Compost! Well aged compost is a good source of organic matter and will bring in a wide variety of nutrients. The amount of these nutrients will vary based on what the compost was made out of.

Manure is another good option, but it is important to realize manure can sometimes be too high in nitrogen. If so, it can burn young tender plants. Improperly or un-aged manure can also sometimes carry pathogens like E.coli. Manure that has been well composted and reaches hot enough temperatures to kill potential pathogens is a safe alternative. To learn more about safe manure practices, visit here.

What about back yard cover crops? Cover crops are grasses or legumes (clover, peas, or beans) that are planted not to be harvested, but for the impacts they have on soil health or soil nutrition. Grasses tend to add a lot of organic matter, and legumes add a lot of nitrogen when they are mowed and tilled into the soil.
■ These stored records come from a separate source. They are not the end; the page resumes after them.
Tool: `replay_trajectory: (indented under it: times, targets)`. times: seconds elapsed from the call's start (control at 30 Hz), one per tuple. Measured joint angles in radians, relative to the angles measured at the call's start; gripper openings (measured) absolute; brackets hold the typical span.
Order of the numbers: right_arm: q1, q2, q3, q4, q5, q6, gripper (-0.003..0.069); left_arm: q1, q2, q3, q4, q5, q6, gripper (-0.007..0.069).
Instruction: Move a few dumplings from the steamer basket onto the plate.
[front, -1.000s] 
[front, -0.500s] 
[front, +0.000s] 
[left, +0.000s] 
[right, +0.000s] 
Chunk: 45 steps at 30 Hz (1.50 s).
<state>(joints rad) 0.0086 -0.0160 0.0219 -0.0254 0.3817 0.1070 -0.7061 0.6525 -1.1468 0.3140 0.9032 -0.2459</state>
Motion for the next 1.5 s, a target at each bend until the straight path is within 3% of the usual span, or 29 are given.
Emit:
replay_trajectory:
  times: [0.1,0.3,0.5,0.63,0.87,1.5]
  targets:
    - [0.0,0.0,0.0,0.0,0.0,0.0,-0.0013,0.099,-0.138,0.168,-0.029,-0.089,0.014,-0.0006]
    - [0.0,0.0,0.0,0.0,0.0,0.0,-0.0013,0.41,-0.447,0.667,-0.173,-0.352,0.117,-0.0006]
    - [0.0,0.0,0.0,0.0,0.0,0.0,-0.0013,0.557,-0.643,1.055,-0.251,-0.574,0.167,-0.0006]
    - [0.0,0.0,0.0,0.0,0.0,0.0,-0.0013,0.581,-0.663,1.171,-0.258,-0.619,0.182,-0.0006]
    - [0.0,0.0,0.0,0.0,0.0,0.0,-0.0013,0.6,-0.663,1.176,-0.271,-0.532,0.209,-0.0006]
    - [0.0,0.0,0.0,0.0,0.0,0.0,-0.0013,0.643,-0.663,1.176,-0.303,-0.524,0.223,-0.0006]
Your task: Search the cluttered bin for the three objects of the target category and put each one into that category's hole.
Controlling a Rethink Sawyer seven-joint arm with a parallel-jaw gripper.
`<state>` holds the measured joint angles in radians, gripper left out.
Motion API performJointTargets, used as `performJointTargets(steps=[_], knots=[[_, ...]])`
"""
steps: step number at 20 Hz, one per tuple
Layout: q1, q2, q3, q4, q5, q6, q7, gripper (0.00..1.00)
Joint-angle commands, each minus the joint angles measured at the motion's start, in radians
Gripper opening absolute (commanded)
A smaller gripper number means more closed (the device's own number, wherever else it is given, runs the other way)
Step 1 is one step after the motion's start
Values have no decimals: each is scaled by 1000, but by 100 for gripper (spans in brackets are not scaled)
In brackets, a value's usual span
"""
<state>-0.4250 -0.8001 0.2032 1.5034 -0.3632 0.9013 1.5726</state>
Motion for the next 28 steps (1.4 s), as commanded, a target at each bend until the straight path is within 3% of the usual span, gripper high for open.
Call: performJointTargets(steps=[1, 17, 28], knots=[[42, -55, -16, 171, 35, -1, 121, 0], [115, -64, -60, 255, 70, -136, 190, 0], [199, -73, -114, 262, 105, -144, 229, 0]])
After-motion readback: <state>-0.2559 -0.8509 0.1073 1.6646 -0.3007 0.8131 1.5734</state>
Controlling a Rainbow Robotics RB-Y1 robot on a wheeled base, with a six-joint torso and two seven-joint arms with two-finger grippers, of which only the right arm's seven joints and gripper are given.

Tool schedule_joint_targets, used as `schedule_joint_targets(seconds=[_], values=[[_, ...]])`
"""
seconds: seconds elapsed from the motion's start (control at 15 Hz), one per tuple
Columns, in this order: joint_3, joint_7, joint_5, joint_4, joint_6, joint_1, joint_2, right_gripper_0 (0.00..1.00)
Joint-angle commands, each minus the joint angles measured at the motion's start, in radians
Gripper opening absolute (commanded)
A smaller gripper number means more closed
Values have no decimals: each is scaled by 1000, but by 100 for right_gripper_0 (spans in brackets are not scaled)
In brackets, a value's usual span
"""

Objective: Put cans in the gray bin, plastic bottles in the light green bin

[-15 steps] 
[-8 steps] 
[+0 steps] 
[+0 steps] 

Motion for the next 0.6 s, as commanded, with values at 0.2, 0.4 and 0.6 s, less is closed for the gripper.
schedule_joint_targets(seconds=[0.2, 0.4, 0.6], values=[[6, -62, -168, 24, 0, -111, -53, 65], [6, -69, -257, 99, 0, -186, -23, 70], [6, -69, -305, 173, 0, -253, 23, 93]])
Cover crops are definitely an option in the backyard garden, and legumes are an easy way to essentially grow your own nitrogen fertilizer.

Some good choices of winter cover crops might be red clover which only grows to about 12-16’’ tall and can add around 2 pounds of nitrogen per 1,000 square feet. Be sure to mow it before it sets seed! Mustard cover crops can help suppress soil disease. Both types are easy enough to mow in spring to prepare your garden for planting. Depending on your goals, you can directly plant your crop through the mowed down cover crop, or till the cover crop residue into the soil and then in a few weeks set out your garden plants.

One key to using natural sources of nutrients is that they are often very slow release, though some poultry litters can have more readily available nitrogen and phosphorus. Further it can take several years to build up your organic matter in the soil to the point that it contributes to soil fertility.

Other sources of natural fertilizers include blood meal. It is a good source of nitrogen. For phosphorus, you can try bone meal. Both can be sprinkled around plants and watered in or incorporated into the soil before you plant. Kelp meal is a good source of potassium and is derived from dried kelp and seaweed.

One easy way to monitor nutrient levels is by testing your soil on a yearly basis. You may have to request that your lab provide you the results for the amount of soil organic matter, so be sure to check. Natural levels of soil organic matter can vary substantially from region to region. In the South levels of 1% are not uncommon, in parts of the Midwest 5% may be more common. The important thing will be to track soil organic matter over time. Don’t expect to see big increases or any increase at all even after several years. A 1% increase in soil organic matter is huge and may not be possible on all soils in all climates. Soil testing is more useful for monitoring how the organic matter you are adding to the soil is impacting soil nutrient content so you know what nutrients are in short supply and may need to be added from another source. Soil testing is also important to monitor soil pH, a measurement of how acidic or alkaline the soil is, which has a big effect on the availability of nutrients within the soil.

So before you get planting next season, remember no matter what veggies you choose to grow, well fed soils grow healthy plants! Happy planting!